*** Supplied data ***

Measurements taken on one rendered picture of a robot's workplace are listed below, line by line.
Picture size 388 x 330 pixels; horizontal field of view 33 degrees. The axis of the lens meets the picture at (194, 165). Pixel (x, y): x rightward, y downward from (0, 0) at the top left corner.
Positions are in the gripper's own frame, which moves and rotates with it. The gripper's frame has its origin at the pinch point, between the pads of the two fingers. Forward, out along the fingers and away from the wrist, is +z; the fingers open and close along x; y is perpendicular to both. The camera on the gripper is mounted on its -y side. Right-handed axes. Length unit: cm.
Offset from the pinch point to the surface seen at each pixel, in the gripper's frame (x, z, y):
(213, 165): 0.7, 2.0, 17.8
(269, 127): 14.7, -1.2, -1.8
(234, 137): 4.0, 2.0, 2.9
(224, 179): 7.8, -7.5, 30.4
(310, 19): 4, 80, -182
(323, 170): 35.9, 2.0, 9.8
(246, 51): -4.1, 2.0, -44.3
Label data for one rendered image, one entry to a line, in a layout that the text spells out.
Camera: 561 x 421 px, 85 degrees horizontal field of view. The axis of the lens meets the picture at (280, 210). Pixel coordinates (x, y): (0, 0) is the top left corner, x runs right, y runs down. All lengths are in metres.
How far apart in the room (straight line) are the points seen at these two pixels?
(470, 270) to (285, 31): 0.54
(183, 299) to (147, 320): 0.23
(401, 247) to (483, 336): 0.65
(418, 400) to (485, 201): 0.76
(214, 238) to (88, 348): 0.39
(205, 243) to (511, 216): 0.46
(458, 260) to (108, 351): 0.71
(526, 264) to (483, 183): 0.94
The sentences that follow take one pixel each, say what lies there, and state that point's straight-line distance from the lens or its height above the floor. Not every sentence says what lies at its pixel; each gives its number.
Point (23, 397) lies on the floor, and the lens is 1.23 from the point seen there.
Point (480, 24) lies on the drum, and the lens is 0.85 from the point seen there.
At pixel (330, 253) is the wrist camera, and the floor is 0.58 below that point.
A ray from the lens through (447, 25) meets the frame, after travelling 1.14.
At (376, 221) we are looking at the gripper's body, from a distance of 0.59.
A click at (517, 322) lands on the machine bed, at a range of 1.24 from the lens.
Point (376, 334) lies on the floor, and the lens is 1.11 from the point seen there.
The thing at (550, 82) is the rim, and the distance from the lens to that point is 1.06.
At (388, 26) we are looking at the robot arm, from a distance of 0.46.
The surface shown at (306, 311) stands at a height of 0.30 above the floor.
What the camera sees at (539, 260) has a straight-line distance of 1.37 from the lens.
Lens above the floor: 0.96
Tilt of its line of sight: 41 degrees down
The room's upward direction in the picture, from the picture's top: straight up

*** End of Supplied data ***

● **Aim of the exercise**:
Scan the listing for the string "seen". Copy each line that has it.

● **Response area**:
Offset from the pinch point to the surface seen at each pixel, in the gripper's frame (x, z, y):
How far apart in the room (straight line) are the points seen at these two pixels?
Point (23, 397) lies on the floor, and the lens is 1.23 from the point seen there.
Point (480, 24) lies on the drum, and the lens is 0.85 from the point seen there.
Point (376, 334) lies on the floor, and the lens is 1.11 from the point seen there.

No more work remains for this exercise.